Using the override port does not remove the thermal sensor
control. The override port just sets a controlled minimum speed.
Sensor Characteristics
For use with external sensors:
Note: The sensor leads carry high frequency waveforms related to switching
times. The leads cannot be bypassed, must be ground isolated, and should be kept
away from noise sources or noise sensitive systems.
Ford Sensor
Just for reference.. the Ford ECT sensor data is:
The Ford ECT transfer function is:
The Derale controller is not easily adaptable to the
Ford (or any other) sensor. Derale provides the following sensor (left side
below compared to hose barb fitting):
I made a sensor adaptor out of a hose barb fitting. This
took minimal time and worked perfectly.
Derale intends for their sensor to be screwed onto a brass probe that pokes
though the radiator fins at or near the radiator outlet.
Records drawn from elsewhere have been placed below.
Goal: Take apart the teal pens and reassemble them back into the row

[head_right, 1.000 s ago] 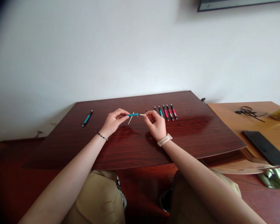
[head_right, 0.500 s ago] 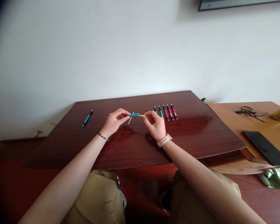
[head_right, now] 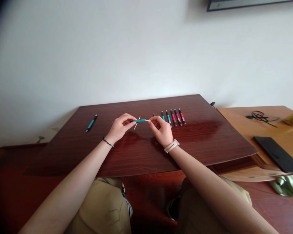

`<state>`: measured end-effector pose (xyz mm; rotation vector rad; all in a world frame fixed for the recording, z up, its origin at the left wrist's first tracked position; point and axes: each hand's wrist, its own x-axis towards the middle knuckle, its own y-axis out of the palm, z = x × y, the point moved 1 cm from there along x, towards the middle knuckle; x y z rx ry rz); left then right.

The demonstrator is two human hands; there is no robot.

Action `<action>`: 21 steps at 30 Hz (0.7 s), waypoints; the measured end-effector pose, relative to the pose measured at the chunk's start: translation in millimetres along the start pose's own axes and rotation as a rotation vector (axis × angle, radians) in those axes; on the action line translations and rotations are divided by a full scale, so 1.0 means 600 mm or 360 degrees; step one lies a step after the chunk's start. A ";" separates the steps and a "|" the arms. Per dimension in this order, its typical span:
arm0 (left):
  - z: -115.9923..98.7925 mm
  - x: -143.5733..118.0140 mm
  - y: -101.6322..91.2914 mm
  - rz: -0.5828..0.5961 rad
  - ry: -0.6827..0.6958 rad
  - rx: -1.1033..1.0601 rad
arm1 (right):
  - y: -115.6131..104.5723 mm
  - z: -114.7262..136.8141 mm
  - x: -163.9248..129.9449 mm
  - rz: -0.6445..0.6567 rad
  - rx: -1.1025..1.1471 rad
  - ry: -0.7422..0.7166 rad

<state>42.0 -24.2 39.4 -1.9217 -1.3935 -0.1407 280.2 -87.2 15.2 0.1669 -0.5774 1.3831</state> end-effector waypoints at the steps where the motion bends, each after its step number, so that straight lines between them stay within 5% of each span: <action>1: -0.001 0.000 0.001 0.0001 0.0010 -0.0001 | 0.000 0.001 0.000 0.0003 -0.0002 0.0000; 21: -0.003 -0.001 0.005 -0.0098 0.0040 0.0064 | 0.001 0.000 0.001 0.0054 -0.0058 -0.0040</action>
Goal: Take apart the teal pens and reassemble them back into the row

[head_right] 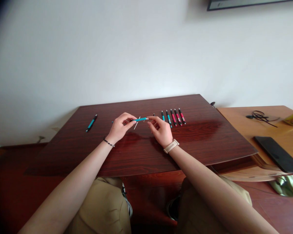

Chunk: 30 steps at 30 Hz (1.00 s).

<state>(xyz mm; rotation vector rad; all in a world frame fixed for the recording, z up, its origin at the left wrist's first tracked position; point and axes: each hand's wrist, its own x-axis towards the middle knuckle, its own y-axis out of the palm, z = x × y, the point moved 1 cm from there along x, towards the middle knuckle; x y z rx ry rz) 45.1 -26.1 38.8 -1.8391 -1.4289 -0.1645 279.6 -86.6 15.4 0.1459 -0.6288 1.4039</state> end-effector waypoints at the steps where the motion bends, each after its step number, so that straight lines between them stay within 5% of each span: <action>1: 0.001 0.000 0.000 -0.0008 0.0002 0.0002 | 0.000 -0.001 0.000 0.0008 0.0004 0.0003; 30: 0.002 0.001 -0.001 -0.0018 -0.0014 0.0013 | 0.002 -0.001 -0.001 0.0130 -0.0021 -0.0004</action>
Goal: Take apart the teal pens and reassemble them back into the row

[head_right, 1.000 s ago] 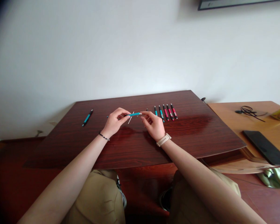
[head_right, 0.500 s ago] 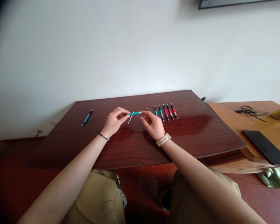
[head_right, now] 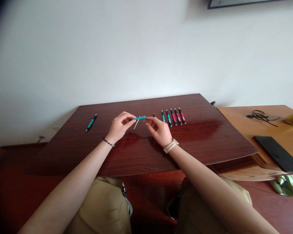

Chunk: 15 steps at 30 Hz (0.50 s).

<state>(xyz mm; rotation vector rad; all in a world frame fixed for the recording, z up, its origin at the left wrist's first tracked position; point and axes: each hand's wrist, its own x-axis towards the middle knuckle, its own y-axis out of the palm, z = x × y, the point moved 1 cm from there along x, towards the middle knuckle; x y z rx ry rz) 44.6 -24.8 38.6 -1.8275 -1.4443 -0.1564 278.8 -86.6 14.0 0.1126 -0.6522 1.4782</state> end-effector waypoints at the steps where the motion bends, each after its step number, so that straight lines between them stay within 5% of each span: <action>1: 0.000 0.000 0.000 0.0000 -0.0001 -0.0003 | 0.000 0.000 0.000 0.0006 -0.0005 -0.0005; 15: 0.007 0.003 0.001 -0.0101 -0.0132 -0.0168 | -0.001 0.011 0.000 0.0047 -0.0080 -0.0064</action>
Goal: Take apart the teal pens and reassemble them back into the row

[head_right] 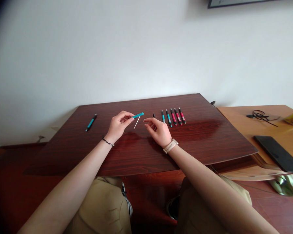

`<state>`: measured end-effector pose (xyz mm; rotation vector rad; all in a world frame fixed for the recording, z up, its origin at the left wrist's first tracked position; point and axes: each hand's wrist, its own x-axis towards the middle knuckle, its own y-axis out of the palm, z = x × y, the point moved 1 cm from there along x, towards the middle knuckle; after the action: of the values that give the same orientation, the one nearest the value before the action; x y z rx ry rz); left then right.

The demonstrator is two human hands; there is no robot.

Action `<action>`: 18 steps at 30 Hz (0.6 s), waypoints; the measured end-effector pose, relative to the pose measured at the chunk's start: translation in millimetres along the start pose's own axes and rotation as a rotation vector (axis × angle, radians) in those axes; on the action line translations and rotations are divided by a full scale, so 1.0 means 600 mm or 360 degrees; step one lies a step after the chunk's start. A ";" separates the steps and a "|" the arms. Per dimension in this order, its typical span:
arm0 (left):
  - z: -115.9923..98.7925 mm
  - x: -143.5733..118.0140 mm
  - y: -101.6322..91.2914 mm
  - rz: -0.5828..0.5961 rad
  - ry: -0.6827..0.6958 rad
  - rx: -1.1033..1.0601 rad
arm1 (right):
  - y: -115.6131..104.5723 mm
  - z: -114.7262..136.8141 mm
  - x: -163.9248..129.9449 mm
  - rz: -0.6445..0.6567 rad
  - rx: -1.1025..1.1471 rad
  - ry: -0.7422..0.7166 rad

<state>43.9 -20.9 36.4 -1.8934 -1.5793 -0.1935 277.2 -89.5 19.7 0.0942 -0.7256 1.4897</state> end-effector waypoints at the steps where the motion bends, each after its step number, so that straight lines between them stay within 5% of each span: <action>1: 0.001 0.001 0.000 -0.0012 -0.0018 -0.0021 | 0.000 0.000 0.000 0.0004 -0.0004 0.0000; 18: 0.008 0.005 -0.004 -0.0116 -0.0135 -0.0184 | 0.001 -0.001 -0.001 0.0030 -0.0020 -0.0002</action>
<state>41.1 -15.6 34.8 -1.9559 -1.7288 -0.2441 276.9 -89.6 18.7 0.0790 -0.7383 1.5028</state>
That is a good location
for running the radiator fan, but I wanted to have a controller on my water
pump. The water pump has to run slow during warm-up, and come up to full speed
when the engine water is hot. I needed to control the water pump from water
temperature at the exit point by the thermostat housing.
Many sensors are improperly designed. The thermistor
should be thermally connected to whatever is being measured, NOT to the threads
or the housing. Connecting the temperature sensing element to the housing can
cause a problem. The housing becomes part of the thermal
measurement circuit, rather than just the probe tip that physically contacts the
air or water stream we are trying to measure. A poor sensor design causes
the sensor to partly read manifold temperature and partly read water
temperature.
My goal was to have proper sensor operation while finding a way to use
the original Derale thermistor assembly. I decided to make an adaptor (adapter) from a standard
brass hose
barb that fit my manifold port, a short piece of brass or copper rod, and a chunk of Teflon rod
to seal and thermally isolate the probe from housing.
I machined the following parts. I make a barbed rod for
my probe tip. I put a taper on the ribs that allow it to push into a hole and
lock, just like a normal barb is machined. This is the tip that sticks down into
the water to probe the flowing water:
I machined a Teflon rod into an insert that had interference fit to the inner
probe and the outer threaded body:
The result has a large lip for the water side and a step to match the inside
of the threaded fitting. This makes the water push it in tighter, no matter what
the pressure. This Teflon insert presses with an interference fit down into the
cut off and drilled hose barb fitting:
The probe ribs were machined into a barb angle. The severe interference fit, in
combination with the lip and barb steps, make a very tight pressure seal. The .250 inch
OD brass center probe insert has .075″ deep barb ribs that allow the insert to
be pressed in, but seal and lock it in place against pressure. Additional sealer
was not
necessary. It was leak and blow out tight even at a 100 psi test:
The final result look like this. The Derale sensor
screws into the blind 6-32 tapped hole on the right. The tip sticks down into
the water. The Teflon, which has very low thermal conductivity, prevents
manifold temperature from skewing water temperature readings:
The 6-32 hole in the insert allows the Derale thermistor
assembly to be attached like this:
As an added feature, I run an electrical connection from the sensor housing
back to my car electronics. I did this by adding a lug between the Derale sensor
and the threaded rod that sticks into the water. This lug lets me sense the
small current that flows when the tip has contact with the coolant. When my
coolant gets low, I get a warning light.